= Brinkley Act =

Clause of the Communications Act of 1934

The Brinkley Act is the popular name given to (originally section 325(b) of the Communications Act of 1934). This provision was enacted by the United States Congress to prohibit broadcasting studios in the U.S. from being connected by live telephone line or other means to a transmitter located in Mexico.

Prior to World War II, Dr. John R. Brinkley controlled a high-power radio station, XERA, located in Ciudad Acuña, Coahuila (Acuna City), on the U.S.-Mexican border, across the Rio Grande from Del Rio, Texas. The programs on Brinkley's stations originated from studios in the US, which were connected to his transmitters via international telephone lines. Brinkley ran a popular but controversial program offering questionable medical advice to his listeners. Since Brinkley's transmitters were licensed in Mexico, which at the time had very limited regulation of broadcast content, his broadcasting licenses could not be directly threatened by the US government.

Dr. Brinkley's activities at his studio were thought to be a local matter, outside Congress's regulatory powers. However, the communications between the studio and his transmitters clearly involved international commerce and were therefore within Congress's power to regulate under the Commerce Clause. The operative language is as follows:

No person shall be permitted to locate, use, or maintain a radio broadcast studio or other place or apparatus from which or whereby sound waves are converted into electrical energy, or mechanical or physical reproduction of sound waves produced, and caused to be transmitted or delivered to a radio station in a foreign country for the purpose of being broadcast from any radio station there having a power output of sufficient intensity and/or being so located geographically that its emissions may be received consistently in the United States, without first obtaining a permit from the Commission upon proper application therefor.

The law goes on to state that the legal process for requesting such a permit is the same as that for requesting or renewing a license for a domestic station.

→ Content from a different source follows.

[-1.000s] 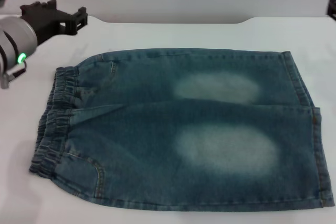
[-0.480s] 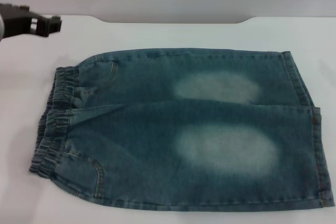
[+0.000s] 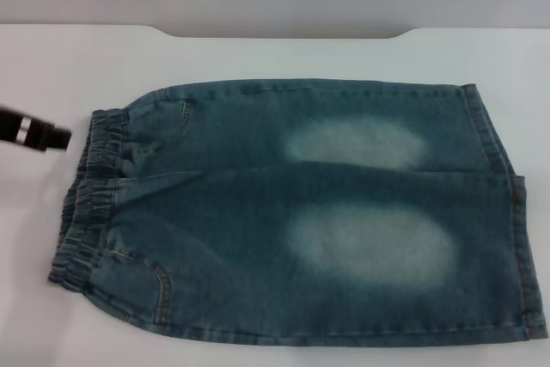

Although the original purpose of the Brinkley Act was to shut down XERA, subsequent Mexican-licensed stations have successfully used its provisions to carry American-originated programming. Most notably, Tijuana-based XETV was the San Diego-market affiliate of ABC starting in 1956 – adding live network programming after receiving a Section 325 permit several months later – but lost the affiliation in 1973 after new station KCST successfully sued to deny a renewal. It later affiliated with Fox upon that network's founding in 1986, again receiving Section 325 approval to carry live programming starting in 1994.

Today, especially after language requiring the FCC to consider whether it was "possible or desirable" for an American-licensed station to carry the requested programming was removed by the 1994 North American Free Trade Agreement, such permits are granted as a matter of course. A number of US broadcasters are permitted to program Mexican stations from their US studios in communities such as San Diego and Brownsville, Texas, where as many as a third of the stations in each radio market are licensed in Mexico. In recent years the law has returned to prominence, as its provisions have been used to extend US ownership limits to Mexican stations leased by US broadcasters.

== Comparable legislation elsewhere ==
To prevent Radio Luxembourg from beaming a live signal which had originated in the London studios of the station to the whole of the United Kingdom from continental Europe, the British General Post Office, which had control of British telephones, enacted similar regulations to the Brinkley Act. Consequently, Radio Luxembourg, like Mexican border-blasters, had to either use studios at the station in Luxembourg, or record information in London on a transcription disc which could then be flown to Luxembourg for replay.